AOL could then blend click through data with on-page criteria for ranking purposes. Just trying to understand what all is involved in ranking in AOL and how what Brett mentioned would affect referral data in the log files.
It would be logical that sites already in the aol cache would not generate requests at your site (unless they need a POST..). Same thing with pages in google cache, one reason why web statistics can never be accurate.
To me, it looks like the aol cache is configured to have a fairly short timeout/rapid aging of sites. I have seen requests from the aol proxy for the same page within 30-35mins from each other.

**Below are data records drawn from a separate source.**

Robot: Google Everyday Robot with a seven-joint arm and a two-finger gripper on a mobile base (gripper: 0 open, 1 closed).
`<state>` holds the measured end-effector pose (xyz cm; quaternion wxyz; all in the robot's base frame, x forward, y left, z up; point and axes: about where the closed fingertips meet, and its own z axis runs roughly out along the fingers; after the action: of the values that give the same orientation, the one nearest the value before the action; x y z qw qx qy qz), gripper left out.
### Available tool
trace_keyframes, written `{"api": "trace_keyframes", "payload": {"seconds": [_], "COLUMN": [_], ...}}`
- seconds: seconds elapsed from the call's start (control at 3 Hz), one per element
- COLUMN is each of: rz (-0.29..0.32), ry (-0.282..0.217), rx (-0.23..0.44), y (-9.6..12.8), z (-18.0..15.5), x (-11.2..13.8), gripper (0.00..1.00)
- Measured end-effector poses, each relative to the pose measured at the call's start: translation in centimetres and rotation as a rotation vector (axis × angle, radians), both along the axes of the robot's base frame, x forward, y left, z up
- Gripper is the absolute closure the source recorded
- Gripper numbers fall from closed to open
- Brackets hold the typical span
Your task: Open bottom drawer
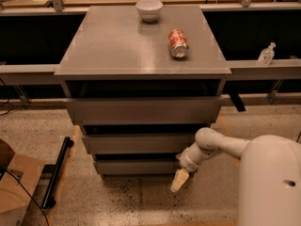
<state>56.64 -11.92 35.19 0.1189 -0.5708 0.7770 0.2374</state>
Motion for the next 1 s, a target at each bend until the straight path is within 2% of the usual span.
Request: {"api": "trace_keyframes", "payload": {"seconds": [0.33,0.67,1.0], "rz": [-0.005,-0.007,-0.047], "ry": [-0.005,0.018,0.031], "rx": [0.003,0.006,0.029], "y": [0.0,0.2,0.0], "z": [-0.3,-1.1,-3.1], "x": [0.5,0.3,0.5], "gripper": [0.00,0.00,0.00]}}
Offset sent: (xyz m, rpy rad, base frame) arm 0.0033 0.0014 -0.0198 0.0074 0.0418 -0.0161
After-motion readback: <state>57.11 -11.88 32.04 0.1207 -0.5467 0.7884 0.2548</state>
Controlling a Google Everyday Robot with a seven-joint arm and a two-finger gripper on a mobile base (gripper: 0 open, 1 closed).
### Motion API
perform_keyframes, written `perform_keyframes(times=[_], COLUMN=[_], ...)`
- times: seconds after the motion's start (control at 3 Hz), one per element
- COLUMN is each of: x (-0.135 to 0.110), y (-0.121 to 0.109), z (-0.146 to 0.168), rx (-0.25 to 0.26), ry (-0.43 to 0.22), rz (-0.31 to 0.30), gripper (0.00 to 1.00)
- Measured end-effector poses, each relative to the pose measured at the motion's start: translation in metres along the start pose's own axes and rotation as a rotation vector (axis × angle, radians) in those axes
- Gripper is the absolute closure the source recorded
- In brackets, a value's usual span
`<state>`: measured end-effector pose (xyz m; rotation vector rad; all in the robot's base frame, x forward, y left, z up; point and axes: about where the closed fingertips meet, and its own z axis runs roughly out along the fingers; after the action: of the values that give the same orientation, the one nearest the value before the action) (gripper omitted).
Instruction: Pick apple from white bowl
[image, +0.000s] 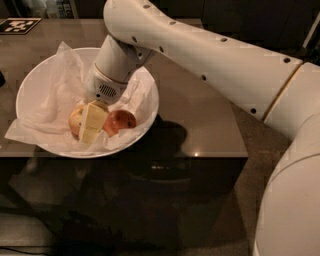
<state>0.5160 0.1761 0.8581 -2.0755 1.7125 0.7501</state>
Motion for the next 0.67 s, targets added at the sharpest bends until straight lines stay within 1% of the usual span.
perform_keyframes(times=[0.33,0.67], x=[0.0,0.0], y=[0.0,0.0], z=[0.0,0.0], rx=[0.0,0.0], ry=[0.0,0.0], rz=[0.0,0.0], gripper=[0.19,0.43])
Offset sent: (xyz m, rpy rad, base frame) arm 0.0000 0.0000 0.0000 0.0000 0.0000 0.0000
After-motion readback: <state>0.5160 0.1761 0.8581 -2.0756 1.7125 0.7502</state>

If you go there and do some searches you will quite often find ODP results being returned that do not contain any of your search words in the title/description. That's where they are coming from.
The caching process and click through data does not seem to me to be very important in determining rankings for AOL. (Whereas YAHOO! seems to place sites based on keywords in the category string, title, and description, and then bump the rankings up or down based on search queries and click throughs) Any idea if AOL uses their caching (sp?) or click throughs to adjust rankings? I don't think they do, but just wondering if anyone has observered anything different..
A site I've optimized is just being listed in the engines after its first appearance in ODP around 3/8. Prompted by this thread, I just checked it on AOL, and either AOL is supporting stemming, or they have spidered (part of?) the site.
I remember hearing way back that they spidered the home page. If this is the case, it puts an extra load on what you include in the home page. Anyone have any thought as to how deep they might be going?
From my end I only see an influence from data on the home page and if this is updated [re-spidered?] it is done so very infrequently.
When submitting to ODP I work on the basis that the site will be ranked at AOL on the basis of the ODP listing and the contents of the index page *at the time of submission*.